• MATERIAL FOR THIS EXERCISE:
•••
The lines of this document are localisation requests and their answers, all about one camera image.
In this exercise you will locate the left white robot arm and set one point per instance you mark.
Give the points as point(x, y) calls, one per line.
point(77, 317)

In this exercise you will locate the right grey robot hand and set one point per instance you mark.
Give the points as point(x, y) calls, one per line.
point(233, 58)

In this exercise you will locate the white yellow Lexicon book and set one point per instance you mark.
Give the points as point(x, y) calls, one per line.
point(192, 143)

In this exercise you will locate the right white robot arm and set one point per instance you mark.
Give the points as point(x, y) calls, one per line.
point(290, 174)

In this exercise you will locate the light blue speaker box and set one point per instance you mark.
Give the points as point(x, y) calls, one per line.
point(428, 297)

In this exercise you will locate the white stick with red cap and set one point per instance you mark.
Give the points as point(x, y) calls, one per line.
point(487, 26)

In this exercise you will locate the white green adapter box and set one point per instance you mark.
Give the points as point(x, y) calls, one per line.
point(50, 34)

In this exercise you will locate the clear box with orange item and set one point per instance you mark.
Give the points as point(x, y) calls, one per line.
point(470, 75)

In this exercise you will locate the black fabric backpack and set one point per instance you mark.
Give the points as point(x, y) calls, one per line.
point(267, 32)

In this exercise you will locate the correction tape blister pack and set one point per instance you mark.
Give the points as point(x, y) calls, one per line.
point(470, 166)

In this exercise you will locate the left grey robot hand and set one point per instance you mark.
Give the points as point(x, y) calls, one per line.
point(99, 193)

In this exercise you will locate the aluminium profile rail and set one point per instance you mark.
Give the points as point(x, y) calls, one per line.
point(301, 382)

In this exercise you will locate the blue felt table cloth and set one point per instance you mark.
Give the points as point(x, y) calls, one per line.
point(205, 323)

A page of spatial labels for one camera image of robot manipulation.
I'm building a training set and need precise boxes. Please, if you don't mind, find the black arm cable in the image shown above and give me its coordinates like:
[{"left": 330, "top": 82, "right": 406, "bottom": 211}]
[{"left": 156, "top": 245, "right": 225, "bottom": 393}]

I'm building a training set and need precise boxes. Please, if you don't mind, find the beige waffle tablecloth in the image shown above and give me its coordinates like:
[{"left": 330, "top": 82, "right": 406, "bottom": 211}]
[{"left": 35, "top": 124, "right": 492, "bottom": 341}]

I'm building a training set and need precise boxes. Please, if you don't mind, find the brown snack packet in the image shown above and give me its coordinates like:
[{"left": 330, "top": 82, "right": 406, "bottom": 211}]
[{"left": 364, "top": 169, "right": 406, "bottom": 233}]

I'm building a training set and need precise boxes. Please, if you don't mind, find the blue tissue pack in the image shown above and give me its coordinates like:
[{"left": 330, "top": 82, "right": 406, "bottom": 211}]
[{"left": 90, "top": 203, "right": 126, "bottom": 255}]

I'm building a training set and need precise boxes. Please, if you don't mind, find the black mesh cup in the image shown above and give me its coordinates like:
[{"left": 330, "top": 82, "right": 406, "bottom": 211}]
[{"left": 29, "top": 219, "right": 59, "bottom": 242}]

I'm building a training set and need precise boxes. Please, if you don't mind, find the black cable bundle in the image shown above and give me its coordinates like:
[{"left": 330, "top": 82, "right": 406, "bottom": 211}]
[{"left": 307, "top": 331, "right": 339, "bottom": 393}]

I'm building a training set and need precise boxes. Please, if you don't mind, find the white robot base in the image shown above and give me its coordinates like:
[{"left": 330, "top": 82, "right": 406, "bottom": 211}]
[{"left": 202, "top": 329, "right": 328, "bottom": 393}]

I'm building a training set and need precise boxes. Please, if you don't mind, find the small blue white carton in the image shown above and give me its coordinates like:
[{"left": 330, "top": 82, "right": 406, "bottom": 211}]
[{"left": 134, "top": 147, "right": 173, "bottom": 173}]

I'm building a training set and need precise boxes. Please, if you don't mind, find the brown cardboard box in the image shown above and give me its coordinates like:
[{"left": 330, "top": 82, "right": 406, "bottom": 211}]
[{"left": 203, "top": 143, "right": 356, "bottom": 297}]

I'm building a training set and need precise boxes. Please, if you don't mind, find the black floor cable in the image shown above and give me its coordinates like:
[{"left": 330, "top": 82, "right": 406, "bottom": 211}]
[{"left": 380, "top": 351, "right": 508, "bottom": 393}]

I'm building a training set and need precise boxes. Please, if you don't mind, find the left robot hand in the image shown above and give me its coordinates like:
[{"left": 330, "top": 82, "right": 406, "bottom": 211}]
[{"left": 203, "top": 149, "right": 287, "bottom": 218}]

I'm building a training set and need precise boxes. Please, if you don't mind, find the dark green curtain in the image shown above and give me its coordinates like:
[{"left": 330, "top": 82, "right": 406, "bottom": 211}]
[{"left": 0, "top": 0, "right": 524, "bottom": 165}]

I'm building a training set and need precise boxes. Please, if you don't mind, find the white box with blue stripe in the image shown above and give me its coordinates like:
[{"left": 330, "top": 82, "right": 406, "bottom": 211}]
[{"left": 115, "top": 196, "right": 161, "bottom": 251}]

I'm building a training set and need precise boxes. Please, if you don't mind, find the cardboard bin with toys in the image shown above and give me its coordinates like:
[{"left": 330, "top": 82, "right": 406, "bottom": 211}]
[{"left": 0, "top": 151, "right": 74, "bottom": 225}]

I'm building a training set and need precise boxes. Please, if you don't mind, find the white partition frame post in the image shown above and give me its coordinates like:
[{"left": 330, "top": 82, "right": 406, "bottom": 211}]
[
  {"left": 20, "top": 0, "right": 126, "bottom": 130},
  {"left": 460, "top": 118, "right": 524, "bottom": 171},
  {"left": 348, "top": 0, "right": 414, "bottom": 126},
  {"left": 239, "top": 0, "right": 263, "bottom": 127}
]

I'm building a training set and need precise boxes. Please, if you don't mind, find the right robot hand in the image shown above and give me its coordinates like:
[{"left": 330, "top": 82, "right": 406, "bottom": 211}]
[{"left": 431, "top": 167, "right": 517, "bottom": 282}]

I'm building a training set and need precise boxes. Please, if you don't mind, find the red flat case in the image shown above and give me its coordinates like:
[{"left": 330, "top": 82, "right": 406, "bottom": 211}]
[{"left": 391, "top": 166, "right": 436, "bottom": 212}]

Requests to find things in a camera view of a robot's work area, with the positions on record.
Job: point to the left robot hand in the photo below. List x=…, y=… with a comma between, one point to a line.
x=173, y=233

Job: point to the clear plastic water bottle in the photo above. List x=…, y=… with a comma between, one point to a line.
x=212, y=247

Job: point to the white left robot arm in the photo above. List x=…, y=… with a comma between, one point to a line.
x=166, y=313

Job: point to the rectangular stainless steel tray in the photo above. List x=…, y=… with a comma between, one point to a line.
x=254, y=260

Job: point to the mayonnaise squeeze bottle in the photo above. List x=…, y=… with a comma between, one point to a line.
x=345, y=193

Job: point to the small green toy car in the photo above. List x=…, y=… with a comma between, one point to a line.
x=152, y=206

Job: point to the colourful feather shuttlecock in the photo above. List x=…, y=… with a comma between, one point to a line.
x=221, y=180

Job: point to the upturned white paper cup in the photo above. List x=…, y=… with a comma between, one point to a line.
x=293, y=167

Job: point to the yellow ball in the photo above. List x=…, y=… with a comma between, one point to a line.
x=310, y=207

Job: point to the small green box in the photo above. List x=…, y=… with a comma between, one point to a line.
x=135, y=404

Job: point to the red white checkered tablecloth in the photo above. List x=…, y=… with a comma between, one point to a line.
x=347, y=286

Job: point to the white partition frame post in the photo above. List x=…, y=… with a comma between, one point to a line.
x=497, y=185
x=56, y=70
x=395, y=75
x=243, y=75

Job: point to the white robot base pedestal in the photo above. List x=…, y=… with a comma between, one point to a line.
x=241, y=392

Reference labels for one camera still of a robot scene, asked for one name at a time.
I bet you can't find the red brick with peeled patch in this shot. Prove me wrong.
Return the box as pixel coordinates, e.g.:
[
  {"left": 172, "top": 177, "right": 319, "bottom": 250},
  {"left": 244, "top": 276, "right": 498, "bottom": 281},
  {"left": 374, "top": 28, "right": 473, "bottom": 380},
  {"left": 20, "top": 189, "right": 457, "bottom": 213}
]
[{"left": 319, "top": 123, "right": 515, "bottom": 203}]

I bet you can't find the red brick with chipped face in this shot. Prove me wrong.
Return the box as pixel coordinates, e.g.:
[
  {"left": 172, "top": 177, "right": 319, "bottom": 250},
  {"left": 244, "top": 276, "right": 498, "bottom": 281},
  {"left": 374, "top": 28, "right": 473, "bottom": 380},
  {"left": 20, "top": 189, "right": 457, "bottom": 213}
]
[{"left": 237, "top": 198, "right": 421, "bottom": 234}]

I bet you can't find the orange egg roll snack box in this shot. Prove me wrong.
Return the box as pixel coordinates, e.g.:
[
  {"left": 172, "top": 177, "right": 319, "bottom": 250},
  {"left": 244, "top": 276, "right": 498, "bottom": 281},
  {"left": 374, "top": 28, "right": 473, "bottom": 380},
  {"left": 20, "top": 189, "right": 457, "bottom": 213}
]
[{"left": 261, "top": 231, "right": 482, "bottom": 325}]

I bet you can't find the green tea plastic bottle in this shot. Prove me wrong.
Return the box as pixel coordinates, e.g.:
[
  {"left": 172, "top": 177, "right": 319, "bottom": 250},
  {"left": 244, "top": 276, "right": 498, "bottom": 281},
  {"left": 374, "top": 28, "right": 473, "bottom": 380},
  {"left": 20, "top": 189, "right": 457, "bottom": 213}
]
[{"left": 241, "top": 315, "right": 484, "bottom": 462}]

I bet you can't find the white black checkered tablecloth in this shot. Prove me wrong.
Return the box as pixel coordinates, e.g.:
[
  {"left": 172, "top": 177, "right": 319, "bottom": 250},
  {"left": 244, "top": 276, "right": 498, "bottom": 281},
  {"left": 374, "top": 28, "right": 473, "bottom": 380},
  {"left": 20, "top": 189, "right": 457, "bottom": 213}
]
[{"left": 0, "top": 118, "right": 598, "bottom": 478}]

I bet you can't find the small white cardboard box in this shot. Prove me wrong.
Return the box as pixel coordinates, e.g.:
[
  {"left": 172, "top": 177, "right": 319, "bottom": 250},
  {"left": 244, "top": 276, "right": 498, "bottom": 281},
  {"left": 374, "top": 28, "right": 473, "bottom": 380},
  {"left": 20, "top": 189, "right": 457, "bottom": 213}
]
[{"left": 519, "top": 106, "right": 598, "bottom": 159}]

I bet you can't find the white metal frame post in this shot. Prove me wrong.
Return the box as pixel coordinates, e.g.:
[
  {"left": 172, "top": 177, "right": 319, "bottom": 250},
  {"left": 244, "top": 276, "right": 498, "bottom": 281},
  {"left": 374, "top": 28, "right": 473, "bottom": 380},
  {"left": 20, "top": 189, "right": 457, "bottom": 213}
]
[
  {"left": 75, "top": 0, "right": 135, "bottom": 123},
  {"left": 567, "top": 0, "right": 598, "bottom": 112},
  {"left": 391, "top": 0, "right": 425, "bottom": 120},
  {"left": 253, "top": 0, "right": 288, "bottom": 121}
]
•••
When every line of the listing has been checked for the string "cable", give only the number of lines that contain it.

• SOLUTION TO THIS PROBLEM:
3